Nogo-RhoA/ROCK信号通路在高血压心肌肥厚中的调控机制研究

Cardiac hypertrophy is an important risk factor for cardiovascular event and mortality in patients with hypertension.Retardating cardiac hypertrophy has been known to be a key way to reduce cardiovascular events and mortality. Our preliminary results showed cardiac norepinephrine content increase and cardiac sympathetic nerve innervation decrease were associated with cardiac hypertrophy. Therefore, cardiac NE content and sympathetic nerve remodeling are regarded as targets to regulating hypertensive cardiac hypertrophy in our study. Norepinephrine transporter (NET) in presynaptic membrane of sympathetic nerve, which can regulate cardiac norepinephrine (NE) content, has been considered as a key molecular to retard cardiac hypertrophy, and NET reuptaking NE ability is regulated by ROCK. We hypothesize that Nogo-Rho/ROCK signaling pathway is involved in regulating NET reuptaking ability and sympathetic nerve remodeling, and thereafter regulating cardiac hypertrophy development. To demonstrate the hypothesis, we have have successfully prepared spontaneously hypertensive rats with hypertensive cardiac hypertrophy and myocardial cell model cultured with sympathetic nerve innervation, and we revealed that Nogo A was ighly expressed in cardiac musle of hypertensive patients. We will further demonstrated Nogo-RhoA/ROCK-NET-NE- sympathetic nerve remodeling signial pathway is involved in regulating cardiac hypertrophy, and highlight multiple targets to intervene cardiac hypertrophy in hypertensive patients.

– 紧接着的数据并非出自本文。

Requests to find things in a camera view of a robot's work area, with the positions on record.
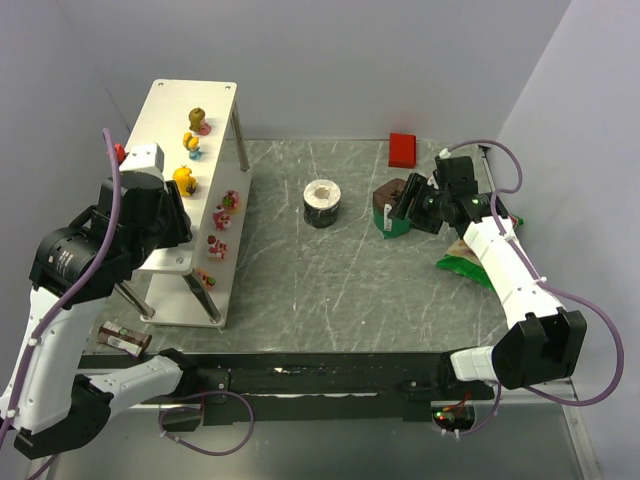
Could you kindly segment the yellow duck toy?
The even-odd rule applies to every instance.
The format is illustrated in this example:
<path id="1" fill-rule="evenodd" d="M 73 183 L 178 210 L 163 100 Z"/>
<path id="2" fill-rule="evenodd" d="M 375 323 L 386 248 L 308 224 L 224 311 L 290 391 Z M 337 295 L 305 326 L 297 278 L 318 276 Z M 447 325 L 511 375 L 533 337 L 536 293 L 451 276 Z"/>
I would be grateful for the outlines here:
<path id="1" fill-rule="evenodd" d="M 193 176 L 192 169 L 187 166 L 176 169 L 172 179 L 183 197 L 191 197 L 197 191 L 197 180 Z"/>

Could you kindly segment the strawberry cake toy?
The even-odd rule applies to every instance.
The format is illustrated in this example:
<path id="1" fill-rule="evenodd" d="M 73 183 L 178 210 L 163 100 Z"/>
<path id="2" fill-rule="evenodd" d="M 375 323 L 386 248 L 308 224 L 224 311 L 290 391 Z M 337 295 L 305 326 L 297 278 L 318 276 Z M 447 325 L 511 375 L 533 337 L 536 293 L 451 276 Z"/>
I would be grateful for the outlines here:
<path id="1" fill-rule="evenodd" d="M 209 260 L 223 261 L 226 257 L 228 246 L 215 235 L 207 237 L 207 258 Z"/>

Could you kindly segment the pink donut toy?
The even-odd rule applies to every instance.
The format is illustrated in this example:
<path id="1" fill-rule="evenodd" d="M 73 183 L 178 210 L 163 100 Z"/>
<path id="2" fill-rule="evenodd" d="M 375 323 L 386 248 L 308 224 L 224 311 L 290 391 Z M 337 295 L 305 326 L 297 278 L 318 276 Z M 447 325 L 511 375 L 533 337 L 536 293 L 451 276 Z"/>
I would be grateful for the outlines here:
<path id="1" fill-rule="evenodd" d="M 234 214 L 241 206 L 241 195 L 237 190 L 228 190 L 222 197 L 221 206 L 227 214 Z"/>

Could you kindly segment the yellow bee toy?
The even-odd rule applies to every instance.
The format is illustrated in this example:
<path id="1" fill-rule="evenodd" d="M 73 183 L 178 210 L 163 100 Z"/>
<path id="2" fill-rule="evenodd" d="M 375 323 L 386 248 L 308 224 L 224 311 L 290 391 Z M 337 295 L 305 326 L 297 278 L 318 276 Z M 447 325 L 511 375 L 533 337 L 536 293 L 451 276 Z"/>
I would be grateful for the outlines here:
<path id="1" fill-rule="evenodd" d="M 199 138 L 194 136 L 191 132 L 186 132 L 183 135 L 183 146 L 188 152 L 190 160 L 197 161 L 201 158 L 202 152 L 200 151 Z"/>

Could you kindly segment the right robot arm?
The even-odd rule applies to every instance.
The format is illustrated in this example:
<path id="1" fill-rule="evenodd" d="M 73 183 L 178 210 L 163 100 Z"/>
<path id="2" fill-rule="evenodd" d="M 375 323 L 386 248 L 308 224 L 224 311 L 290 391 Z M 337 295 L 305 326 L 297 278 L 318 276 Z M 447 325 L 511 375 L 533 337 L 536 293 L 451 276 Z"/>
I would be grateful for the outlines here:
<path id="1" fill-rule="evenodd" d="M 587 324 L 544 290 L 515 249 L 519 241 L 508 211 L 493 192 L 482 193 L 468 156 L 438 159 L 429 177 L 411 174 L 390 217 L 436 234 L 453 228 L 486 272 L 506 315 L 507 333 L 494 346 L 454 351 L 452 371 L 461 382 L 529 387 L 571 376 Z"/>

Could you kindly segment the yellow pink lion toy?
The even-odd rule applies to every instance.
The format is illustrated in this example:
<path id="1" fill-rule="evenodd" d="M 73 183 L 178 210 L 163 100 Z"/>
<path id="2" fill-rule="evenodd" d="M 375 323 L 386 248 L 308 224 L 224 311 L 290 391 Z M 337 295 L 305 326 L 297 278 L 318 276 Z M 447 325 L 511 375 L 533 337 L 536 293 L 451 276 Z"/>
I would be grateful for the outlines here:
<path id="1" fill-rule="evenodd" d="M 216 285 L 216 279 L 208 271 L 196 268 L 195 272 L 207 290 L 211 290 Z"/>

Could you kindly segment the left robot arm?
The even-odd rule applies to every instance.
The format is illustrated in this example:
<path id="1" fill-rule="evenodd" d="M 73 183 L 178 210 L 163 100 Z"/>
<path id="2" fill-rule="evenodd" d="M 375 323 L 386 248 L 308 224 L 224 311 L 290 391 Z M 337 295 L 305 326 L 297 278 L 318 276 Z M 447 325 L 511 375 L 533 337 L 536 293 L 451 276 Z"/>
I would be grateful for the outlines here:
<path id="1" fill-rule="evenodd" d="M 26 458 L 79 449 L 136 404 L 194 393 L 197 367 L 173 348 L 115 374 L 78 371 L 115 286 L 156 249 L 191 238 L 177 184 L 141 171 L 104 180 L 97 204 L 43 238 L 29 274 L 20 358 L 1 397 L 1 426 L 15 430 L 14 446 Z"/>

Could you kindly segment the olive round toy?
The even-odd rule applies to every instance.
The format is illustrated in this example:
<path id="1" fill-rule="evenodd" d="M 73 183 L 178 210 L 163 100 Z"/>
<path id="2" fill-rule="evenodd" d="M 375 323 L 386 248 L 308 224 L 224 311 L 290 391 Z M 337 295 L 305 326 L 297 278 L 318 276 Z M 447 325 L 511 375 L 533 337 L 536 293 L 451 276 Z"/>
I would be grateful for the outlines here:
<path id="1" fill-rule="evenodd" d="M 193 108 L 188 114 L 188 119 L 192 132 L 200 136 L 207 136 L 211 132 L 211 126 L 207 123 L 206 113 L 202 108 Z"/>

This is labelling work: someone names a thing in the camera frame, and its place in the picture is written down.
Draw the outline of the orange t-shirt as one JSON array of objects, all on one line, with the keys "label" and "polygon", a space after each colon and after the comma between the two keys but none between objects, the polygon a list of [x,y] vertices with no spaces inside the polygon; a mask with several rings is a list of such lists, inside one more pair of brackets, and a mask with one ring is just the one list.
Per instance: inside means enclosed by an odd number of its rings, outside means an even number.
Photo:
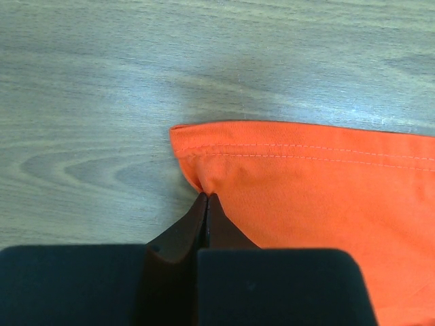
[{"label": "orange t-shirt", "polygon": [[434,139],[290,122],[174,126],[184,177],[260,247],[360,265],[381,325],[434,324]]}]

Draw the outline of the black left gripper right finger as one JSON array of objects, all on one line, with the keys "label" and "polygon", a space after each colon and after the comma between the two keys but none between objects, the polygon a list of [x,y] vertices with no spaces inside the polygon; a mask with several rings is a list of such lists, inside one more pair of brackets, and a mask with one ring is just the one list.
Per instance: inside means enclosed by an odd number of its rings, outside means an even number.
[{"label": "black left gripper right finger", "polygon": [[376,325],[359,266],[338,249],[261,249],[208,199],[200,325]]}]

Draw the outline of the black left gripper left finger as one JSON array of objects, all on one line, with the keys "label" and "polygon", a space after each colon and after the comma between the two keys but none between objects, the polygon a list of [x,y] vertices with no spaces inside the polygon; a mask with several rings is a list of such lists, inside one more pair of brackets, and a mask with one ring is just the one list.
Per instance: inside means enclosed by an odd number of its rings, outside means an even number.
[{"label": "black left gripper left finger", "polygon": [[1,251],[2,325],[190,325],[207,197],[146,244]]}]

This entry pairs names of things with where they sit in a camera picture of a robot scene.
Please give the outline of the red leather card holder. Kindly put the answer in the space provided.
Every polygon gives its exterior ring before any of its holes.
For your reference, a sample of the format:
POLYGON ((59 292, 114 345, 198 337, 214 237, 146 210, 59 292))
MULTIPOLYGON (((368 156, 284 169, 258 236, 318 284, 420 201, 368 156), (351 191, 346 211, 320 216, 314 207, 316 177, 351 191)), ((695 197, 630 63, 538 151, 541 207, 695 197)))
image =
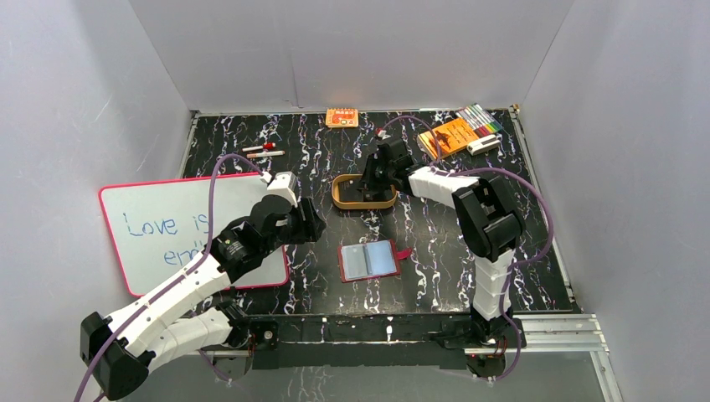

心肌肥厚是高血压患者发生心血管事件和死亡的重要危险因素，干预心肌肥厚是降低心血管事件和死亡的关键环节。我们前期研究提示心肌去甲肾上腺素（NE）含量增加与心脏交感神经分布密度减低与高血压心肌肥厚密切相关。于是我们将调控心肌NE含量与心脏交感神经重塑作为干预高血压心肌肥厚的靶标。已知心脏交感神经突触前膜上去甲肾上腺素转运蛋白（NET）是控制心肌NE含量的重要因子，NET再摄取功能受ROCK的调节。我们推测Nogo-Rho/ROCK信号通路或可通过影响NET再摄取功能与心脏交感神经重塑调控高血压心肌肥厚。为验证这一假说，本项目组已成功建立高血压心肌肥厚动物模型和交感神经支配的心肌细胞模型，并且在高血压心肌肥厚患者心肌标本中检测出Nogo A高表达。我们拟进一步证明高血压心肌肥厚进程中存在Nogo-RhoA/ROCK-NET-NE-交感神经重塑调节轴，从为临床多靶点干预高血压心肌肥厚提供新思路。

心肌肥厚是高血压患者发生心血管事件和死亡的重要危险因素，干预心肌肥厚是降低心血管事件和死亡的关键环节。心肌去甲肾上腺素（NE）含量增加与心脏交感神经分布密度减低与高血压心肌肥厚密切相关。于是我们将调控心肌NE含量与心脏交感神经重塑作为干预高血压心肌肥厚的靶标。已知心脏交感神经突触前膜上去甲肾上腺素转运蛋白（NET）是控制心肌NE含量的重要因子，NET再摄取功能受ROCK的调节。.本项目研究了心脏交感神经重塑与NET表达与再摄取功能在高血压心肌肥厚中的作用；Nogo/NgR-RhoA/ROCK 信号通路对心脏交感神经重塑与NET 再摄取功能的调节作用；Nogo/NgR-RhoA/ROCK 信号通路是否介导调节心脏交感神经重塑与NET 再摄取功能影响高血压心肌肥厚。研究结果显示，交感神经切除术可降低交感神经活性，对心肌重构有影响。6-OHDA造成的化学性去交感神经亦可抑制高血压导致的心肌肥厚和心肌纤维化。无论心脏交感神经切除术，还是化学去心脏交感神经均可抑制高血压导致的心肌肥厚和心肌纤维化。抑制Nogo促进自发性高血压大鼠心肌肥厚和纤维化的发生；阻断ROCK对心肌肥厚和心肌纤维化有抑制作用；NET是ROCK的下游作用分子；Nogo /ROCK-NET信号通路参与自发性高血压大鼠心肌肥厚和纤维化的调节。此外，我们的研究显示，死亡危险增加与交感神经兴奋性指标——心率增加密切相关，心率≤60bpm与窦性节律HFpEF患者预后改善密切相关。β受体阻滞剂使用与死亡率降低有关，较低心率与窦性节律HFpEF患者死亡率降低相关。我们的研究为临床多靶点干预高血压心肌肥厚提供了新思路。